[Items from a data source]
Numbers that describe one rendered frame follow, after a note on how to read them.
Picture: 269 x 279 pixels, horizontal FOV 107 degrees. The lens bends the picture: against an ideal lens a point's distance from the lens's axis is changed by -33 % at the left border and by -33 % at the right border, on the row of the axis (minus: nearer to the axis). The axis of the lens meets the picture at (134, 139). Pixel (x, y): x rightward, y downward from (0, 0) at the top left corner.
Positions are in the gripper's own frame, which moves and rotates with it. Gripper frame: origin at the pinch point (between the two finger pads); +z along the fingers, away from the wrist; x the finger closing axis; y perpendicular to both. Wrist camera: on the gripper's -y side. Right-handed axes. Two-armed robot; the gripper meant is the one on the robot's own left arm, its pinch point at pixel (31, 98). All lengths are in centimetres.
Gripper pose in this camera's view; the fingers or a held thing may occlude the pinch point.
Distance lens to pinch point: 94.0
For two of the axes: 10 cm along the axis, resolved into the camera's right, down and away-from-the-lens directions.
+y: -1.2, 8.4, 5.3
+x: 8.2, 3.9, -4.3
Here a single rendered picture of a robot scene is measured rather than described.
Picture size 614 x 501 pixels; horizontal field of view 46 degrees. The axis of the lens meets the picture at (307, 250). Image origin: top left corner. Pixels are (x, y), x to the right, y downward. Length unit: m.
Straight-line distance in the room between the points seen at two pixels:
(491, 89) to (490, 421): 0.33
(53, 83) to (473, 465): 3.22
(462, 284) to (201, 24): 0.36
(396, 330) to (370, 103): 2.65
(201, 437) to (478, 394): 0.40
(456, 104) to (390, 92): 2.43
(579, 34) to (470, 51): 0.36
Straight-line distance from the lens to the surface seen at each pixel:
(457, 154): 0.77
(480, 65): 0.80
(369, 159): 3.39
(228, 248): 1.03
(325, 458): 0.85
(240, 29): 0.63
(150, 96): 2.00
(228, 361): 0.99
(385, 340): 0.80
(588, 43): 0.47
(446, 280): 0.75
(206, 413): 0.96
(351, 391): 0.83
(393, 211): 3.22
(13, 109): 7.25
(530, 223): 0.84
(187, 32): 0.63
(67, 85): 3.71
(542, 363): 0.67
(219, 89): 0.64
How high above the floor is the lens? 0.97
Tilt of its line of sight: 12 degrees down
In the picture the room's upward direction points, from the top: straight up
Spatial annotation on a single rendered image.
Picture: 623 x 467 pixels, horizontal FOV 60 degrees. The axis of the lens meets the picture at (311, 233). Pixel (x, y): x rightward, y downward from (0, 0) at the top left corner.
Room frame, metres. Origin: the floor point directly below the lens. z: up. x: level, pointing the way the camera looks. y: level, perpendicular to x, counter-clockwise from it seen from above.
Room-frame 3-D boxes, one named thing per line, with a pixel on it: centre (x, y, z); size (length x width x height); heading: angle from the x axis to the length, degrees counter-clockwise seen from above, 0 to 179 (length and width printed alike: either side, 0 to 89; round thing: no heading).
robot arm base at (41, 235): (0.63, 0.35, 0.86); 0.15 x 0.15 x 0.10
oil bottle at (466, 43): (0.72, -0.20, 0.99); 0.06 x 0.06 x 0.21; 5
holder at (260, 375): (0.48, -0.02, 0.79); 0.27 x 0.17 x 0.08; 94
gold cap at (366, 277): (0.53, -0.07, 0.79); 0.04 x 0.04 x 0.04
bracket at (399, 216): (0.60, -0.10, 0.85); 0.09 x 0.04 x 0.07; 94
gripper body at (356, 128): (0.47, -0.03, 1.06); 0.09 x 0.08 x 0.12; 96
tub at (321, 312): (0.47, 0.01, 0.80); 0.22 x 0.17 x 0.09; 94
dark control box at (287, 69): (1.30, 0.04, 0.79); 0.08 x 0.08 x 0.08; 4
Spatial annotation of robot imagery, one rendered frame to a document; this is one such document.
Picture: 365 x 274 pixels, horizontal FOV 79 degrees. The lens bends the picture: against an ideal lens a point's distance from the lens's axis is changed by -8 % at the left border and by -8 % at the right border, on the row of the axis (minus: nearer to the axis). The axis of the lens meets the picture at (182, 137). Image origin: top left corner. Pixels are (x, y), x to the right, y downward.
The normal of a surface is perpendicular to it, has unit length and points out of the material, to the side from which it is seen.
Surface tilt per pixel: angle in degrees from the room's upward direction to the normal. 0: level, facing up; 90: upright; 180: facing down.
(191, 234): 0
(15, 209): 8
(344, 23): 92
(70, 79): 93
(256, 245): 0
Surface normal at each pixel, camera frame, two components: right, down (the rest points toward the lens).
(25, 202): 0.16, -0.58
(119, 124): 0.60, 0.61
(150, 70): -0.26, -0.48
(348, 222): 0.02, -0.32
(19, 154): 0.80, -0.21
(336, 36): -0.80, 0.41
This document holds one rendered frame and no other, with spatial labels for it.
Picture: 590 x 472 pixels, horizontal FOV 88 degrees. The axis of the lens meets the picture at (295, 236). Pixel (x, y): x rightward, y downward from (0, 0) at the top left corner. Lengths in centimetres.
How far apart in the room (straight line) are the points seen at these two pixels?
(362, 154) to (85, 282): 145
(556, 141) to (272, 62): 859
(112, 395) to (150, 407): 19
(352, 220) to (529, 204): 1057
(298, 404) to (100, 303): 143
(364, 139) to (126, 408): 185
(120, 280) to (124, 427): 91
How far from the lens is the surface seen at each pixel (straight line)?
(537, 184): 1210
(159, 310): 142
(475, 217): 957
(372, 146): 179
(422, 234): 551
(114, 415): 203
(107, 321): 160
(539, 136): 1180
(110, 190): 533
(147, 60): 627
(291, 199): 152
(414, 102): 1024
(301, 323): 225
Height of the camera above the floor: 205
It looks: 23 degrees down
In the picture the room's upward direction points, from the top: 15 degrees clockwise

==

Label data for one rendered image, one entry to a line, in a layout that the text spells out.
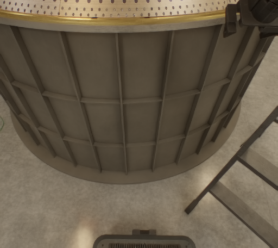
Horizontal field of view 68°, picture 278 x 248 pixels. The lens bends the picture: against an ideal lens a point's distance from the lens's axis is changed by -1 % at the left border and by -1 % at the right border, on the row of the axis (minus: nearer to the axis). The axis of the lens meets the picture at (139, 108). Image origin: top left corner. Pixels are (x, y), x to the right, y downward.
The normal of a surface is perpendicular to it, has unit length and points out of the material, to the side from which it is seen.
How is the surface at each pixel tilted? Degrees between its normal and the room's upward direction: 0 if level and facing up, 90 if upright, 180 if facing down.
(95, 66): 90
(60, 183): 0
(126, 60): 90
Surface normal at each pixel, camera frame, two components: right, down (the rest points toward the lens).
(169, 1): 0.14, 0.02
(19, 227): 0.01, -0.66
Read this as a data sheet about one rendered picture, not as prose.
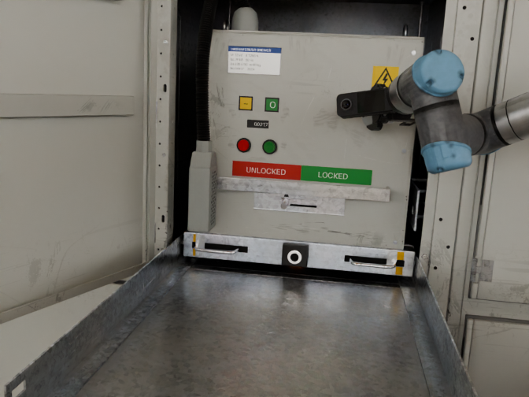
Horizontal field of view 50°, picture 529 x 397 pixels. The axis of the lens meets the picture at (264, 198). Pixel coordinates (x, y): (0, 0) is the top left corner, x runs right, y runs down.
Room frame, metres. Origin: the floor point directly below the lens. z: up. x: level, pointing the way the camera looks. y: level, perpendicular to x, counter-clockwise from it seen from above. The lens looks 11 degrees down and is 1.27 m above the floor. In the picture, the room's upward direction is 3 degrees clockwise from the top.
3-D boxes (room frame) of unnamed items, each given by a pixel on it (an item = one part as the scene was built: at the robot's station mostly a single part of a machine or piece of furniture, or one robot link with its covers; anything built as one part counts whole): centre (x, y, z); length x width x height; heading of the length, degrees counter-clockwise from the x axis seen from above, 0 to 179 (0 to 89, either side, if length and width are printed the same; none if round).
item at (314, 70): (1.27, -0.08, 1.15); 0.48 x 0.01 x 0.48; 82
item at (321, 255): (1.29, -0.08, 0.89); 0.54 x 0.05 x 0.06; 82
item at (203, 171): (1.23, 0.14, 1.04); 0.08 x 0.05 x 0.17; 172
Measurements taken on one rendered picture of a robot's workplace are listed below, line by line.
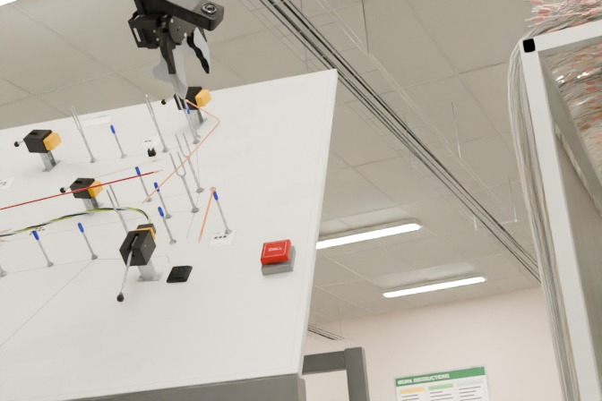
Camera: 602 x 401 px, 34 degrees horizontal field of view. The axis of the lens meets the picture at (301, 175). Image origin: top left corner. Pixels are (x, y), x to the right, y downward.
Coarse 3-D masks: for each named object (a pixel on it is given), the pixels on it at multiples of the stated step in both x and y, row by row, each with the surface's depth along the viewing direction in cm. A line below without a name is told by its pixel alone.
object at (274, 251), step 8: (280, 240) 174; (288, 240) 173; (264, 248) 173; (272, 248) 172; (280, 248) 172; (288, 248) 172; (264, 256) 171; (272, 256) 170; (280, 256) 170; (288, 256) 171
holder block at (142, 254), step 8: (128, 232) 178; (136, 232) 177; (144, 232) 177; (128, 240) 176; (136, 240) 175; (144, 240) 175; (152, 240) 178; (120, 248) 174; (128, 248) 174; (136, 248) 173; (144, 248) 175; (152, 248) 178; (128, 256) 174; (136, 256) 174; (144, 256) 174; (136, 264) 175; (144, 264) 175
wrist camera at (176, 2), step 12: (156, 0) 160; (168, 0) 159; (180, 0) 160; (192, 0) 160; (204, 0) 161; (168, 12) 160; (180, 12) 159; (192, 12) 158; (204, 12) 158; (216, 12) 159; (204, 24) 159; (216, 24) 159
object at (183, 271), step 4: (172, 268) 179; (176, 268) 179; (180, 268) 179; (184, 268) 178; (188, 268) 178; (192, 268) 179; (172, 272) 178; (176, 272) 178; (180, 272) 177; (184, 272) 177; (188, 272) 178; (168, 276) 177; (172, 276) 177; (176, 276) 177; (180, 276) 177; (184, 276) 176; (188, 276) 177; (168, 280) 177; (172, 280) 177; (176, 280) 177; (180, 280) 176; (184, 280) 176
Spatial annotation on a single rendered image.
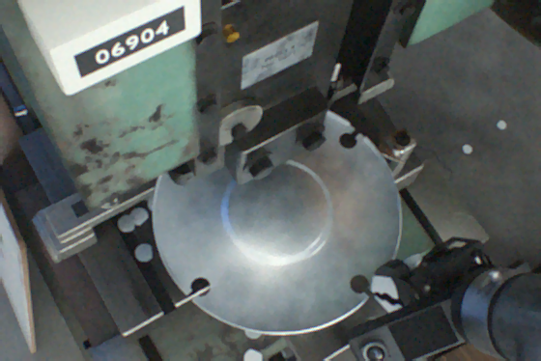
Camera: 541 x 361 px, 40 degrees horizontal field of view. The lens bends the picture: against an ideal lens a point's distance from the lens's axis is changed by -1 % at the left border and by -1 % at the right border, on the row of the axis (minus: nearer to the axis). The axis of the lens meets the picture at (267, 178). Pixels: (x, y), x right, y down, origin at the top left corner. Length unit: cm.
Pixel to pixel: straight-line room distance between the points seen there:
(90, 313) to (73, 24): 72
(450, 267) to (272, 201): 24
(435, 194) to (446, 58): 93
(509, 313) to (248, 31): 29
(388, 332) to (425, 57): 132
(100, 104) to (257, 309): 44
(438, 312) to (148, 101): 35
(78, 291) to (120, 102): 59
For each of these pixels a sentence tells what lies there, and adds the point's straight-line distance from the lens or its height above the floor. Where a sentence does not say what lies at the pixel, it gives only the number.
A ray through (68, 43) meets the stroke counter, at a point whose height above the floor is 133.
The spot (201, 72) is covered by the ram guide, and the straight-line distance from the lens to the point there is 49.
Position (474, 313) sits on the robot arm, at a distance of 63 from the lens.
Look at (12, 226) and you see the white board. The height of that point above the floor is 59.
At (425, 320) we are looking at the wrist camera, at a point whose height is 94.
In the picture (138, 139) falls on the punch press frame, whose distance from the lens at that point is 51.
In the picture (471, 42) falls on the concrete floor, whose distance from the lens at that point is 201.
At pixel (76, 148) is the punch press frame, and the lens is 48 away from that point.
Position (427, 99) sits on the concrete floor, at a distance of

...

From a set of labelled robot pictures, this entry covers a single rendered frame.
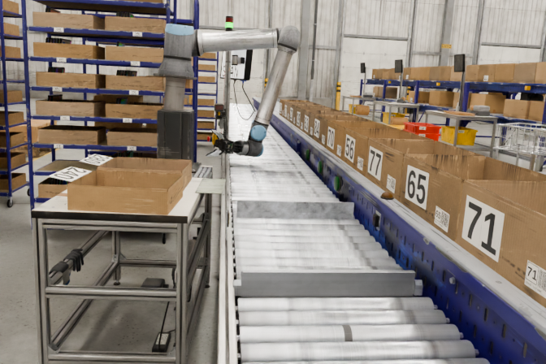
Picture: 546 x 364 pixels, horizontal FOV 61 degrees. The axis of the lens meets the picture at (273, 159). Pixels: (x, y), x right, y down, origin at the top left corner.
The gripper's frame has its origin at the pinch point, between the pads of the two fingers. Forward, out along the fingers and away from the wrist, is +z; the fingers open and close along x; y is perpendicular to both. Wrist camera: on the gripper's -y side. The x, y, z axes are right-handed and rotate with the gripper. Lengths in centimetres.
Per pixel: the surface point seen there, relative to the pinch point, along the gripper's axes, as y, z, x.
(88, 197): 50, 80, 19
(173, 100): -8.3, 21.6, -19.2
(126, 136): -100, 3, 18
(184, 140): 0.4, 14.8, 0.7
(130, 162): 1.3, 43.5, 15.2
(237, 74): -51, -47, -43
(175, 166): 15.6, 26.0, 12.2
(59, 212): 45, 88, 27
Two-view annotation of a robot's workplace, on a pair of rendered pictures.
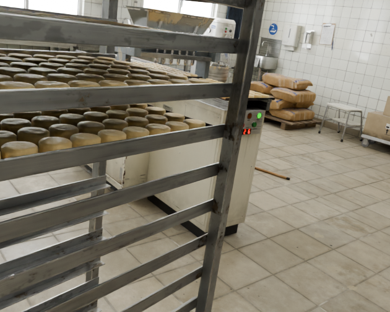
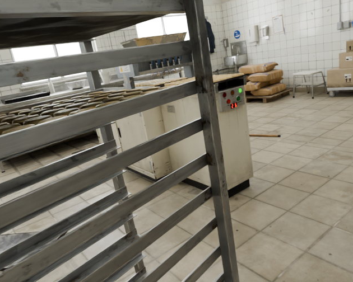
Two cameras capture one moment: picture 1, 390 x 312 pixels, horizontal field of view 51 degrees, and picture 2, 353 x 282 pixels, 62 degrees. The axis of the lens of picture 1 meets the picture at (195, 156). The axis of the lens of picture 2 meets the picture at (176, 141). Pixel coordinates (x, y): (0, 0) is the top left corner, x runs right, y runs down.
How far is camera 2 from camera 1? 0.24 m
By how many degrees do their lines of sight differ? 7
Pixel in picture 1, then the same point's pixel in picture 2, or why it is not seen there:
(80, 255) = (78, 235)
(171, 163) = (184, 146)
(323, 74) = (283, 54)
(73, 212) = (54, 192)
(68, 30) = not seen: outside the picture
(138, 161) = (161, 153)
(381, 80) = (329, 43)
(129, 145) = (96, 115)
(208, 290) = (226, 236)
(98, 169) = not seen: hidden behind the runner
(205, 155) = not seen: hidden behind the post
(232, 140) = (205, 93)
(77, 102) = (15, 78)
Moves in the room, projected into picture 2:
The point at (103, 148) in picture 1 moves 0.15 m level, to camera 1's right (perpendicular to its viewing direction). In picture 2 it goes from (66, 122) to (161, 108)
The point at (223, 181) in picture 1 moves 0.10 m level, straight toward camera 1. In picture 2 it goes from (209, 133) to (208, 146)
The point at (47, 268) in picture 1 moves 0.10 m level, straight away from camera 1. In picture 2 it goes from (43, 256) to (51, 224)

◆ **Assignment**: In the entries above, one line contains "Here a single" and another contains "Picture size 614". Reproduce exactly those two lines and the lines between them, nothing else.

◆ **Your response**:
Here a single rendered picture of a robot scene is measured rather than described.
Picture size 614 x 501 pixels; horizontal field of view 46 degrees. The axis of the lens meets the picture at (307, 250). Image origin: top left corner. Pixels are (x, y), x to the right, y downward. Length unit: m.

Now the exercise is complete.